My aunt just lost her husband in Feb. while she was undergoing treatment for lung cancer. She discontinued the treatment to spend every day with him. Her cancer is back and she is refusing treatment. I understand why.
Do whatever helps you.
That is so sad the ins won't cover it.
If I start havin health prob I heve NO ins at all.
Sorry to hear bout your Aunts hubby.
Hello Celestia, Welcome to WV. This is a really awesome site and there is lots of understanding and comfort here. Take care and God bless.
Hi, I'm Julie. My husband "Frank" died in May 2011 after 18 months with kidney cancer. We have four grown kids and two beautiful granddaughters. I miss him terribly everyday. I'm joining a grief group for the first time in March. But I believe that I'm surviving each day better than I was 3 months ago. So I'm beginning to believe the folks who say that it will get a little easier with time. I was already so terrorized and sleep deprived and sad and lonely for the year before Frank died - then the first 3 months were zone out numbness and disbelief. The next 3 months were darkest when reality was beginning to settle in. The last 3 have only been sameness - loneliness, pain, profound sadness. I hope that we can support each other in ways that other folks are not able or willing to do. The book by Joyce Carol Oates (I highly recommend it), A Widow's Story explains that the widow's only obligation for the first year is to survive. I'm almost there.

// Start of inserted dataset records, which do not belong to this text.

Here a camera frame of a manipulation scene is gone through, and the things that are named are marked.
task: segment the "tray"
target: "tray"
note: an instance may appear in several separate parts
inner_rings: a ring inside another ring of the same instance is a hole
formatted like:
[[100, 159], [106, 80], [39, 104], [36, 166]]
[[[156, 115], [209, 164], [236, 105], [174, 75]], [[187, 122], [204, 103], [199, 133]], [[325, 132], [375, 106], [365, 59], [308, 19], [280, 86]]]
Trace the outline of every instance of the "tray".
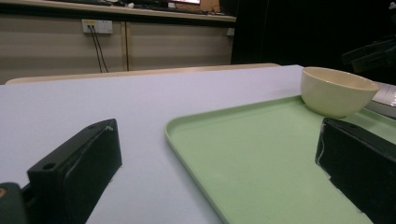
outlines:
[[[171, 120], [167, 140], [225, 223], [372, 223], [315, 164], [321, 115], [300, 96]], [[396, 143], [396, 121], [345, 121]]]

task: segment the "bowl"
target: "bowl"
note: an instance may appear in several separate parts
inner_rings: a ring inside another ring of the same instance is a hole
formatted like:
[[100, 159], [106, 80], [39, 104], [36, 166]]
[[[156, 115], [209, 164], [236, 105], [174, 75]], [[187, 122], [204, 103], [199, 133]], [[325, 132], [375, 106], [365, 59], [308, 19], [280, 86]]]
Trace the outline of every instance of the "bowl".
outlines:
[[301, 77], [301, 96], [306, 106], [335, 119], [360, 111], [379, 89], [368, 78], [330, 68], [305, 67]]

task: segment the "tabletop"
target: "tabletop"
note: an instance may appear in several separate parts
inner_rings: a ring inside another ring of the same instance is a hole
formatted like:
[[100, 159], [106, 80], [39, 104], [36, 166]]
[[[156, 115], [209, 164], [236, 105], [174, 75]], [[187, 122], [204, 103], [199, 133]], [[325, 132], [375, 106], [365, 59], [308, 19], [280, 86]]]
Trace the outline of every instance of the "tabletop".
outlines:
[[221, 223], [166, 143], [171, 119], [300, 94], [299, 65], [0, 86], [0, 182], [86, 126], [116, 119], [123, 165], [88, 223]]

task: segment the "power outlet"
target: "power outlet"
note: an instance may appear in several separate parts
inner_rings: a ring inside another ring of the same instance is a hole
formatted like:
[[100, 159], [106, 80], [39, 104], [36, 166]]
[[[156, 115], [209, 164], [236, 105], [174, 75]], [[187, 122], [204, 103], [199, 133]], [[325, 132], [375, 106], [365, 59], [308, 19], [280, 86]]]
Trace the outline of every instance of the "power outlet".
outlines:
[[82, 32], [89, 34], [91, 32], [90, 26], [97, 34], [113, 34], [112, 21], [97, 21], [97, 20], [81, 20]]

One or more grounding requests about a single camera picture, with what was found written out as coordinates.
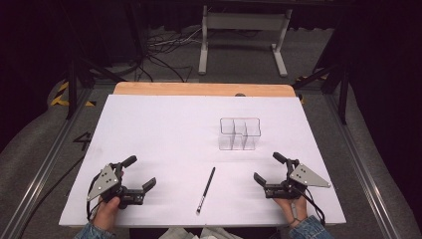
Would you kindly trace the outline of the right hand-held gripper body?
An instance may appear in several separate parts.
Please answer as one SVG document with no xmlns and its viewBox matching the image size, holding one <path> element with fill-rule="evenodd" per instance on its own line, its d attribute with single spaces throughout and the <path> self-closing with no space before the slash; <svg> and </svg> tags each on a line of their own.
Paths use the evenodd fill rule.
<svg viewBox="0 0 422 239">
<path fill-rule="evenodd" d="M 279 184 L 264 182 L 267 198 L 299 199 L 309 186 L 330 188 L 331 184 L 297 159 L 283 159 L 287 178 Z"/>
</svg>

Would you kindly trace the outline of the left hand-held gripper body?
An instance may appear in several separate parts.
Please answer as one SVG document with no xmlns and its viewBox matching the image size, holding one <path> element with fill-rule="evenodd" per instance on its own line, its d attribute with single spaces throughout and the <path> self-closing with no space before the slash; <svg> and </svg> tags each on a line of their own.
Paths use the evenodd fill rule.
<svg viewBox="0 0 422 239">
<path fill-rule="evenodd" d="M 100 197 L 103 201 L 119 198 L 119 209 L 128 205 L 142 205 L 145 196 L 144 189 L 128 189 L 122 185 L 122 170 L 131 165 L 131 162 L 107 164 L 101 172 L 93 178 L 87 195 L 87 204 Z"/>
</svg>

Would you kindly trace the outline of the person's left hand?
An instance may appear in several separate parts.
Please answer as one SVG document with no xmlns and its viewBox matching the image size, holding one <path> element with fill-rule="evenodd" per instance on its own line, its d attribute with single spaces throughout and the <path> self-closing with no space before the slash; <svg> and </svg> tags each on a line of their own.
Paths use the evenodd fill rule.
<svg viewBox="0 0 422 239">
<path fill-rule="evenodd" d="M 114 197 L 109 202 L 102 201 L 93 220 L 93 224 L 102 230 L 112 232 L 119 203 L 120 199 L 118 197 Z"/>
</svg>

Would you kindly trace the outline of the person's right hand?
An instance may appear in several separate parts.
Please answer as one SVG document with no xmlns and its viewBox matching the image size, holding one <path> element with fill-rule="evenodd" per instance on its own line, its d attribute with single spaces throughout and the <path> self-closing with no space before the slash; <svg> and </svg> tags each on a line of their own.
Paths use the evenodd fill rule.
<svg viewBox="0 0 422 239">
<path fill-rule="evenodd" d="M 288 224 L 294 218 L 302 221 L 308 218 L 307 201 L 303 196 L 299 199 L 274 198 L 274 201 L 281 207 Z"/>
</svg>

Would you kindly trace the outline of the white table cover sheet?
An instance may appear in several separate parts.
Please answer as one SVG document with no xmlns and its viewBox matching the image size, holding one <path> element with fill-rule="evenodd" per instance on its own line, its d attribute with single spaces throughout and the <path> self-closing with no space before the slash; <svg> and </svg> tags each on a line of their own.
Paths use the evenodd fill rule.
<svg viewBox="0 0 422 239">
<path fill-rule="evenodd" d="M 258 118 L 255 150 L 220 150 L 221 118 Z M 303 107 L 296 97 L 125 96 L 107 98 L 92 142 L 62 213 L 63 226 L 87 221 L 92 179 L 108 163 L 135 155 L 122 183 L 156 185 L 142 205 L 119 212 L 121 227 L 276 226 L 286 219 L 254 180 L 285 179 L 273 153 L 298 159 L 322 178 L 329 174 Z M 200 214 L 196 209 L 213 167 L 214 177 Z"/>
</svg>

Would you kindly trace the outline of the clear plastic compartment organizer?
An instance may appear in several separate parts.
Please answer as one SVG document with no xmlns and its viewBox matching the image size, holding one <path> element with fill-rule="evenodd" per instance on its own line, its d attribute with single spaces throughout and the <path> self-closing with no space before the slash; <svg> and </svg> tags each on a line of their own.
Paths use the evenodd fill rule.
<svg viewBox="0 0 422 239">
<path fill-rule="evenodd" d="M 219 149 L 255 150 L 261 135 L 258 118 L 221 118 Z"/>
</svg>

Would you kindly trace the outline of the black pencil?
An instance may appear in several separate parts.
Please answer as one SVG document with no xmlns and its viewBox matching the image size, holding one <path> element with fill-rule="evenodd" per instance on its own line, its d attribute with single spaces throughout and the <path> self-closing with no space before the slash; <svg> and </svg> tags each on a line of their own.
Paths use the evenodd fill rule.
<svg viewBox="0 0 422 239">
<path fill-rule="evenodd" d="M 197 214 L 200 214 L 200 213 L 201 213 L 201 210 L 202 210 L 202 207 L 203 207 L 203 204 L 204 204 L 205 198 L 206 198 L 206 196 L 207 196 L 207 193 L 208 193 L 209 187 L 210 187 L 210 185 L 211 185 L 212 179 L 213 179 L 213 177 L 214 177 L 215 171 L 216 171 L 216 167 L 214 166 L 214 167 L 212 168 L 212 170 L 211 170 L 211 173 L 210 173 L 209 178 L 208 178 L 208 180 L 207 180 L 207 184 L 206 184 L 206 186 L 205 186 L 205 189 L 204 189 L 204 191 L 203 191 L 203 193 L 202 193 L 202 196 L 201 196 L 200 202 L 199 202 L 198 207 L 197 207 L 197 209 L 196 209 L 196 213 L 197 213 Z"/>
</svg>

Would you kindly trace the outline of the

Hi Julie, That book helped me tremendously during the early part of the grieving process! Joyce Carol Oates nailed the feelings and put them into words beautifully~
I'm Jen and I'm new to Widowed Village. I lost my husband, Ruben, on October 12 of last year to cancer. He was 37 and had been fighting for 13 years. I knew our time was likely limited when I met him, but decided I was all in and went along for the ride. Best decision I ever made. He was a wonderful partner and an amazing man. I am lost without him. I put one foot in front of the next and try to engage in life as much as possible because I'm afraid of what would happen if I stopped doing that. Nearly all my thoughts revolve around how to honor him in day to day life. I don't get to escape cancer since it is kind of my professional field. I'm mostly grateful for any and all reminders of Ruben - and he is everywhere - but days like today I get overwhelmed by the glaringly obvious fact that he isn't here and won't be coming back. I just want him by my side - nothing else really matters. So - there is my very fragmented self introduction. Oh - and I'm 34 and live in Austin, TX and I'm not sure what else to say other than that I'm really glad a place like this exists. Being a young widow is incredibly isolating.
Welcome Jen, I'm so sorry for your loss, and I understand everything you said all to well. I lost my husband to cancer also and I feel like a ball just bouncing around the not knowing where to go or what to do. My husband was my rock, he kept me grounded and focused. Now I feel like I'm just wasting time and space here on earth. It's just so hard to move forward when your not sure what way forward is. I'm sure you will find comfort and understanding here. It really does help to talk with others that share the same feelings. I'm sorry for the reason your here but glad you found us.
Sorry for your loss.
My hubby also died from cancer.
He only had it for 9 months so I'm glad he didn't suffer long.